Shares of Constellation rose $5.23, or 9 percent, to $61.50 in afternoon trading on the New York Stock Exchange, still below the stock’s 52-week high of $62.60. Shares of FPL rose 13 cents to $43 on the NYSE.
The New York Times reported Wednesday, citing people briefed on the negotiations, that the negotiations could lead to an announcement within the next two weeks, although the sources cautioned that talks were at a delicate stage and also could collapse.
Constellation Energy Group owns Baltimore Gas and Electric Co., the utility serving the Baltimore metropolitan region, and 10 power plants around the country. It reported $12.5 billion in revenue in 2004.
FPL Group Inc., based in Juno Beach, Fla., is the parent company of Florida Power & Light Co., serving 4.2 million customers and annual revenue of $10 billion.
Constellation spokesman Rob Gould declined to comment on the report. FPL spokesman Bill Swank said it was company policy not to comment on speculation or rumor and that he had no information about whether the report was true.
Mayo Shattuck, Constellation’s chief executive officer, has been aggressively remaking the company into a high-growth power marketer with national brand recognition. The company has gone after nuclear and other power-generating assets and has pursued customers in deregulated markets.
The company is seeking permission to build and operate a giant nuclear reactor, and has launched a joint venture to market a generation of new nuclear reactors to utilities nationwide.
Buying Constellation would give FPL a much greater national presence. While it has operations in 26 states, Florida Power & Light accounts for 90 percent of its revenue.
In 1999, as a result of legislated restructuring of Maine’s electrical power industry, FPL Energy, a subsidiary of FPL Group, bought all of Central Maine Power’s power-generating assets in the state. Included in the deal were 31 hydroelectric dams, three oil-fired power plants and a wood-fired plant in Fort Fairfield.

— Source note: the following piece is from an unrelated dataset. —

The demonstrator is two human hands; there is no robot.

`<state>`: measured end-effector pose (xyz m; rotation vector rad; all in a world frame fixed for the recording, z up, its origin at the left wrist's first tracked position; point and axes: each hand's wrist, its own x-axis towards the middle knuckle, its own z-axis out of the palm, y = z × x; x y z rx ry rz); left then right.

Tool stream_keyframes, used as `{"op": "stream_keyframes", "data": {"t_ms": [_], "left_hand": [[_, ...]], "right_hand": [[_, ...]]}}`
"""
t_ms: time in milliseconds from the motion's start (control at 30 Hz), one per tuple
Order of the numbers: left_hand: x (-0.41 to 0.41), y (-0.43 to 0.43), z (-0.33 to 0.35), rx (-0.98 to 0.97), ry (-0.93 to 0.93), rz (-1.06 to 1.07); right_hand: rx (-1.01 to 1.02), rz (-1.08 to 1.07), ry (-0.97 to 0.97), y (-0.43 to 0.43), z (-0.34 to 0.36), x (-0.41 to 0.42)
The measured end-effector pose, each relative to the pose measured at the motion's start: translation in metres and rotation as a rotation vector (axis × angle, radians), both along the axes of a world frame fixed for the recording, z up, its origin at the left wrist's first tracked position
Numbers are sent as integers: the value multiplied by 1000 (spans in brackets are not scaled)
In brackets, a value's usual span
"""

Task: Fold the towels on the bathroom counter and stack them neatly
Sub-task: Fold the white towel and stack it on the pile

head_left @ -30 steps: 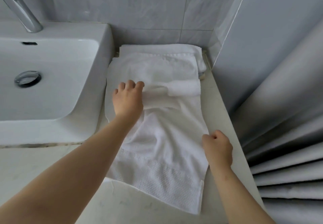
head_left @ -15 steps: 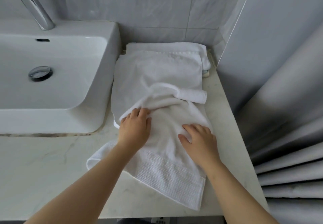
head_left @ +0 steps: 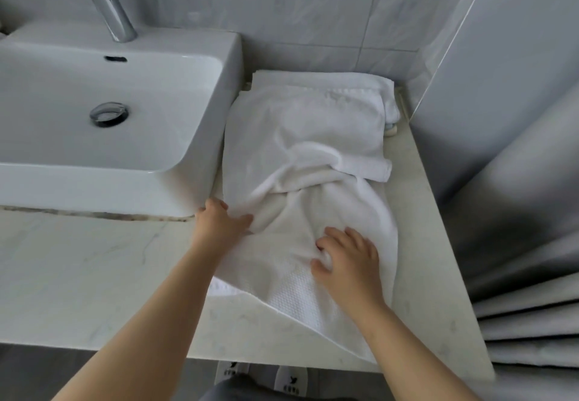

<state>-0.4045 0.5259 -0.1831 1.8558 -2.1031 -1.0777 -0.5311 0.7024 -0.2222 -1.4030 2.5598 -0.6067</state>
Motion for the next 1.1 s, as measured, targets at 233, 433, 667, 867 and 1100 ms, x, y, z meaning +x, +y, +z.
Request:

Steven Stengel, spokesman for FPL Energy, said Wednesday that the company now owns 28 dams in Maine on the Androscoggin, Kennebec, Presumpscot, Saco and Sebasticook rivers.
One of the oil-fired plants, the former Mason Station in Wiscasset, was sold in 2003 by FPL Energy to National RE/Sources of Greenwich, Conn., which plans to redevelop the defunct facility into waterfront condominiums, retail shops, a marina and other uses. Other power plants acquired by FPL Energy from CMP were Wyman Station on Cousins Island in Yarmouth and the Cape Station plant in South Portland.
In New Hampshire, FPL Energy owns the 1,220-megawatt nuclear power plant in Seabrook.